Aslında bir psikolojik analiz yapılsa üçü arasında çok ciddi paralellikler, benzerlikler bulunabilir. Yani onlar bana çok stratejik adımlar gibi gelmedi. Çok anlamlı da bulmuyorum. Bu isimler bir gelecek projeksiyonu yapılmaz.
Belki onlar şunu düşünüyor olabilirler, “eğer seçimlere doğru yeni siyasi hareketler planlanıyor ise, biz de onlara eklemlenerek kendimize yer edinebilir miyiz” diye düşünüyor olabilirler. Yani “lokomotif gidiyor, arkadan biz de bir vagona atlayalım, bir milletvekilliği koparalım” diye düşünüyor olabilirler. Böyle küçük hesaplar peşinde de olabilirler diye düşünüyorum.

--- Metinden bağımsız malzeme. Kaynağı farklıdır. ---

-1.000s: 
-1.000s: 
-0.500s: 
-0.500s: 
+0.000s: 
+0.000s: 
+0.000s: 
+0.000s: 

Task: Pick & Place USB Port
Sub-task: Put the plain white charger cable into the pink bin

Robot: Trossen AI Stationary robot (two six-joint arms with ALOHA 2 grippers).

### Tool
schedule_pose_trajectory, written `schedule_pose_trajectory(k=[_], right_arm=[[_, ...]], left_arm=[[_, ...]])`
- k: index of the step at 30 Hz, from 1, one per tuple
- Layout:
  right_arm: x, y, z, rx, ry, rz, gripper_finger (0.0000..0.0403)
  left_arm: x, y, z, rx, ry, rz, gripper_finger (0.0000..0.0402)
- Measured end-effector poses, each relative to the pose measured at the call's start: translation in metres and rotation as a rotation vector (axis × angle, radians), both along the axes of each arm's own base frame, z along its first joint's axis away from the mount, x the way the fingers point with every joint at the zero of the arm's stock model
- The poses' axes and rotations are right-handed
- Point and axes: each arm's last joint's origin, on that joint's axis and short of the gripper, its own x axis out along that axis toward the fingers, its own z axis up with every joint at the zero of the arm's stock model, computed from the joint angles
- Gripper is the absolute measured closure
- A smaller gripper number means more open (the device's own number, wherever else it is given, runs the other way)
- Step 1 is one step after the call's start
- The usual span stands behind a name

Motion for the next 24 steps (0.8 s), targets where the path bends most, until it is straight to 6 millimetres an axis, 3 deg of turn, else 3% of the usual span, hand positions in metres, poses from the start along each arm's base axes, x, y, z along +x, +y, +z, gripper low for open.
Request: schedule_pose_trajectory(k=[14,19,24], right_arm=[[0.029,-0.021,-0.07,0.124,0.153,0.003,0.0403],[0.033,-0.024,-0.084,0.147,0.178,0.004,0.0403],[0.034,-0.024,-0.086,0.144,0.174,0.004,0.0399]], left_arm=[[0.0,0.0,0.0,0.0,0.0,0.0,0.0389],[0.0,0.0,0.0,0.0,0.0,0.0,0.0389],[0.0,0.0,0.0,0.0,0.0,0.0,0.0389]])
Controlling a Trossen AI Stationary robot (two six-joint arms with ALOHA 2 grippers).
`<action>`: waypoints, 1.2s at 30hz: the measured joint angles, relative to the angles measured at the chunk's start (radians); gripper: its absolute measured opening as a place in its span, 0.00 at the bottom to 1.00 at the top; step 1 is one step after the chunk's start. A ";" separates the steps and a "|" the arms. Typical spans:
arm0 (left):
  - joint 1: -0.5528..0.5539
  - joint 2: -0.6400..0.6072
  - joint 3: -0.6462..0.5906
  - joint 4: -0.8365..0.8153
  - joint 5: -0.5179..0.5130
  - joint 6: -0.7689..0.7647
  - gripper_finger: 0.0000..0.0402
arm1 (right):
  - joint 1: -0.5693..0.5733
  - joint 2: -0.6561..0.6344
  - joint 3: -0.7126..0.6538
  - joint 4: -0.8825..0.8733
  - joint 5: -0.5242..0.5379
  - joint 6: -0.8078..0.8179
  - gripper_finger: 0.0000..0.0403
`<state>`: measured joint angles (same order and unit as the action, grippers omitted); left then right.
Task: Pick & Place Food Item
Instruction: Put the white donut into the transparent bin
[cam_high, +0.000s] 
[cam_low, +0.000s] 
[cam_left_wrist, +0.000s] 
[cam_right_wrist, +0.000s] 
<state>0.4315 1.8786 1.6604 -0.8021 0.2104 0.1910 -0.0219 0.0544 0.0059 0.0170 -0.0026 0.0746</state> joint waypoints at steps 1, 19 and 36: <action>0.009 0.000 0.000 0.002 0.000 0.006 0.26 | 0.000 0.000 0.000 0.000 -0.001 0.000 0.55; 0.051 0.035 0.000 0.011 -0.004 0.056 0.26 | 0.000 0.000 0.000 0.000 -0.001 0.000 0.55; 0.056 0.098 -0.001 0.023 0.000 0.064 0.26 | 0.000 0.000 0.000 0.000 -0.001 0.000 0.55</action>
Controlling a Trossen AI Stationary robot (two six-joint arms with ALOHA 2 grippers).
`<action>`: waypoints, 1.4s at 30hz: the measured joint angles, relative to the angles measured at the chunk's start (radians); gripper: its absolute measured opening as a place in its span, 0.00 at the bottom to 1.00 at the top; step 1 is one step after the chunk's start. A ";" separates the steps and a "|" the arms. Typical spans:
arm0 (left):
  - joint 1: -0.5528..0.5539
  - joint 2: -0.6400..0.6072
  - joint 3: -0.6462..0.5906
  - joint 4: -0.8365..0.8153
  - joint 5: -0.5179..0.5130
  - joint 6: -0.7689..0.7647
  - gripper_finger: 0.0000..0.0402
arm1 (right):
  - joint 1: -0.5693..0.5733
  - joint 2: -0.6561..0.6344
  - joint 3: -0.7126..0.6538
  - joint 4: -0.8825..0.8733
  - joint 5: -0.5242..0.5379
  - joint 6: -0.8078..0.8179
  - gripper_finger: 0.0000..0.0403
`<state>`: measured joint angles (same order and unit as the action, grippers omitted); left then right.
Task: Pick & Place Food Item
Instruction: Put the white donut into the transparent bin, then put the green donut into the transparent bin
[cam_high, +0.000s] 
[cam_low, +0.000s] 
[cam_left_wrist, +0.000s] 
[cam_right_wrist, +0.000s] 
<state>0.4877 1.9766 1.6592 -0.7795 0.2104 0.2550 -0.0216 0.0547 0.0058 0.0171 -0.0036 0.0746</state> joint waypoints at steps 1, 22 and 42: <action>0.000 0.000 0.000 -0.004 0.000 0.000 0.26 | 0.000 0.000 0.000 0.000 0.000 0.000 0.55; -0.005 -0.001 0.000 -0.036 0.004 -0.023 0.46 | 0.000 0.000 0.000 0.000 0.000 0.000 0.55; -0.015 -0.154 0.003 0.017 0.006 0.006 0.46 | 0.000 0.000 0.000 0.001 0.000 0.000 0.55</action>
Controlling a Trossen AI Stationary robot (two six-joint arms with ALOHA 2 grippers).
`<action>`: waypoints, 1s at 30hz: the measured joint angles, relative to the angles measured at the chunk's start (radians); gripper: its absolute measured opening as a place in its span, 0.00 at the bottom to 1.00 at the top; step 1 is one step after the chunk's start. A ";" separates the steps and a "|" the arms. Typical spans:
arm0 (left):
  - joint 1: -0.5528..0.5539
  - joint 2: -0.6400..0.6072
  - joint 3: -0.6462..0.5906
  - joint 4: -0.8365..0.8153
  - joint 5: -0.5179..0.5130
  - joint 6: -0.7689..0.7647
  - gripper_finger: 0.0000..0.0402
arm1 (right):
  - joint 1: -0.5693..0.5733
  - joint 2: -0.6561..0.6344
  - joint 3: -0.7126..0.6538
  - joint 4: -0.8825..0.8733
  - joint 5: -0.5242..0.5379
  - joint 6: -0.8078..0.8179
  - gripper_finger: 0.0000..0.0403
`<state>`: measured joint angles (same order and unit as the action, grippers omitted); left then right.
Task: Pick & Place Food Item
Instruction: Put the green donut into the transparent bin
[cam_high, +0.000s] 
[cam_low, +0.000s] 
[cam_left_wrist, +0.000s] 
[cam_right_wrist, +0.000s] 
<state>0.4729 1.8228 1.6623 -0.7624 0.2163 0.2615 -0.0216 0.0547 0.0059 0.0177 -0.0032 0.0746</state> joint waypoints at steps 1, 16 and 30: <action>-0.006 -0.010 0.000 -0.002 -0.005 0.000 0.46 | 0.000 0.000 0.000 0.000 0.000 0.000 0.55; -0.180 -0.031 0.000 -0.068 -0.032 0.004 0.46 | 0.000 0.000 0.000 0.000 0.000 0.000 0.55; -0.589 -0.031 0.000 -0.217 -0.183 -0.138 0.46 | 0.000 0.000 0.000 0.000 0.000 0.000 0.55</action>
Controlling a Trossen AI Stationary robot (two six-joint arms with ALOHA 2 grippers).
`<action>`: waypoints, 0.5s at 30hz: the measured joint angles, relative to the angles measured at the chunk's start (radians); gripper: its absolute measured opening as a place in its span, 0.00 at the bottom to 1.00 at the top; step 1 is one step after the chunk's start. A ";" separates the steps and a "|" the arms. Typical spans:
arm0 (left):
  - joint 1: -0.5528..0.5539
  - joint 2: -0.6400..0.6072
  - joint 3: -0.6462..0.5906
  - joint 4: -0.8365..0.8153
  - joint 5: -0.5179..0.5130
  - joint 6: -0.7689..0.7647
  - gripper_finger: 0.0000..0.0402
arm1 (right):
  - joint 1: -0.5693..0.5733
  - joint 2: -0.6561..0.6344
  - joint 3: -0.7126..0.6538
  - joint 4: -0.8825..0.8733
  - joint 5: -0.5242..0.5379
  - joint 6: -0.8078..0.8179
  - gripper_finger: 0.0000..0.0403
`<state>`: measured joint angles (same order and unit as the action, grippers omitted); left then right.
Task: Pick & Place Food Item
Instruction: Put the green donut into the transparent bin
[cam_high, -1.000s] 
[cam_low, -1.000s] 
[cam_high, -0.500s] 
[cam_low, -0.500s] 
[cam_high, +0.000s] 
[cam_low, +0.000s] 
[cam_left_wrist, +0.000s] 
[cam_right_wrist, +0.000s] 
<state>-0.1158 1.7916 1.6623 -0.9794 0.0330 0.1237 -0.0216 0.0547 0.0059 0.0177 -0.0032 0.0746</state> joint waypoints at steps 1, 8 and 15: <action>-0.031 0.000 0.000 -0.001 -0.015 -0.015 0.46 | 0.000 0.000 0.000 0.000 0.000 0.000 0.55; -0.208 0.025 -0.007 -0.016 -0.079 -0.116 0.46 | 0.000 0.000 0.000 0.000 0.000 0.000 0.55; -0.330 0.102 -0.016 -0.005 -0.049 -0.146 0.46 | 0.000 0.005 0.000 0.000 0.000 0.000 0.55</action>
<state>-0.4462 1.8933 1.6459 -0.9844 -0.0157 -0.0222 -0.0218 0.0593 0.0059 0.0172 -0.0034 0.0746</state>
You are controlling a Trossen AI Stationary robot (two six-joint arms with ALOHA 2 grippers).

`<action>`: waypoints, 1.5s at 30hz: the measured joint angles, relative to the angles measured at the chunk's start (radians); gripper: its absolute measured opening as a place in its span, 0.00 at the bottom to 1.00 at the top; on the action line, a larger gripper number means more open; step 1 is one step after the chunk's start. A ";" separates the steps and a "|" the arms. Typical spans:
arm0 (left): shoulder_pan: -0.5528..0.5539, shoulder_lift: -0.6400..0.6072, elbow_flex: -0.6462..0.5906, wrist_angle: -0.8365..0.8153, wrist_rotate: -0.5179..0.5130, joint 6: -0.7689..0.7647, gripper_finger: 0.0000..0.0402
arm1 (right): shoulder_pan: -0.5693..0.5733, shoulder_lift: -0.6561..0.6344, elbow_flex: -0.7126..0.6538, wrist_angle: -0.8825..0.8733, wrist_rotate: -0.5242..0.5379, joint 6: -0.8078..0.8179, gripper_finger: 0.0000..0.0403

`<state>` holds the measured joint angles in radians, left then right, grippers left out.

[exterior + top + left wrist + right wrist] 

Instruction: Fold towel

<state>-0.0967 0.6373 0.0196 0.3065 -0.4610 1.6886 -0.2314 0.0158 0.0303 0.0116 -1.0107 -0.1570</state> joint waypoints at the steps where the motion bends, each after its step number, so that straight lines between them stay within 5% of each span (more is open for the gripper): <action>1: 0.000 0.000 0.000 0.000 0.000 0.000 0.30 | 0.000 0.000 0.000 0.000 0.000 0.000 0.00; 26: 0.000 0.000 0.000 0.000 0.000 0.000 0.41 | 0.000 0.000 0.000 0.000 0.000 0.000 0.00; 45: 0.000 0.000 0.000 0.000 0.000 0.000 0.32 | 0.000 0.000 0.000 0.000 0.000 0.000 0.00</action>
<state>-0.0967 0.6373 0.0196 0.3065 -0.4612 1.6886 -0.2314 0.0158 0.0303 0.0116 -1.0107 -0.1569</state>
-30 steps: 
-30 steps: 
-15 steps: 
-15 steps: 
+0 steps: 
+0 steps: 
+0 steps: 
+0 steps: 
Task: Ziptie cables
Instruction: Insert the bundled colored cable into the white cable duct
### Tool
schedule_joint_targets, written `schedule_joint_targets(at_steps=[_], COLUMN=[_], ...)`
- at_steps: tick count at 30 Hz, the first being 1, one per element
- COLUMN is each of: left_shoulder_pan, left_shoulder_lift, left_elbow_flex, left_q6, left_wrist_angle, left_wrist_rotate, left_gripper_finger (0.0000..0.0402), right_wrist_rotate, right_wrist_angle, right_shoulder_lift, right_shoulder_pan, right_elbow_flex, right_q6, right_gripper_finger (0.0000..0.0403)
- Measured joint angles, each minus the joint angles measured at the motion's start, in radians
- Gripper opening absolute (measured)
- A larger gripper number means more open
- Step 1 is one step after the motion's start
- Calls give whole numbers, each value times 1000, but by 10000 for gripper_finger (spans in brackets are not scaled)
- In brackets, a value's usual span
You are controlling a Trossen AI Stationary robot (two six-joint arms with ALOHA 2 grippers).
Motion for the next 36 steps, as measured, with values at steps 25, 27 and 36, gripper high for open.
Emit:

BU ÜÇ İSMİ BİRLEŞTİRİN, BAŞLARINA ABİ-ABLA KOYUN, NE OLACAK?
Yani bu iç isimden de genel, siyasi projeler çıkmaz. Üçünü de tanıdığımı düşünüyorum. Bunların üçünü bir araya getirdiğiniz varsayın. Başlarına da bir abi-abla koyun. Ne olur?
İdris Bal’ın kendi seçim bölgesinde, Kütahya’da bile 100 tane oy alması mümkün değil. İdris Naim Şahin eğer kendine çok güveniyor olsaydı, Ordu’dan büyükşehir belediye başkan adayı olurdu.
AK PARTİ’DEN ORDU BÜYÜKŞEHİR’İ İSTEDİ! VERİLMEYİNCE HEMEN İSTİFA ETTİ
Bizden ayrılmasının nedeni bu. Enver Yılmaz Ordu Büyükşehir Belediyesi için aday yapılınca kıyameti kopardı. Öncesinde geldi, görüşmeler yaptı. Büyükşehir’i istiyordu. Olmayınca hemen alel acele istifa etti. Eğer bu kadar güçlü bir parti kuracak kadar, liderlik yapacak kadar etkili bir isimse, Ordu’dan, kendi seçim bölgesinden en azından kendi şansını deneyebilirdi.
PKK ÖCALAN’IN ÖLMESİNİ İSTİYOR
Şamil Tayyar, çözüm süreciyle ilgili yaptığı değerlendirmede ise, sürecin sadece milli değil, uluslararası boyutu olduğunu, PKK’yı bir silah gibi, araç gibi kullanan uluslararası odaklar bulunduğunu, sürece o odakların da etki ettiğini savundu.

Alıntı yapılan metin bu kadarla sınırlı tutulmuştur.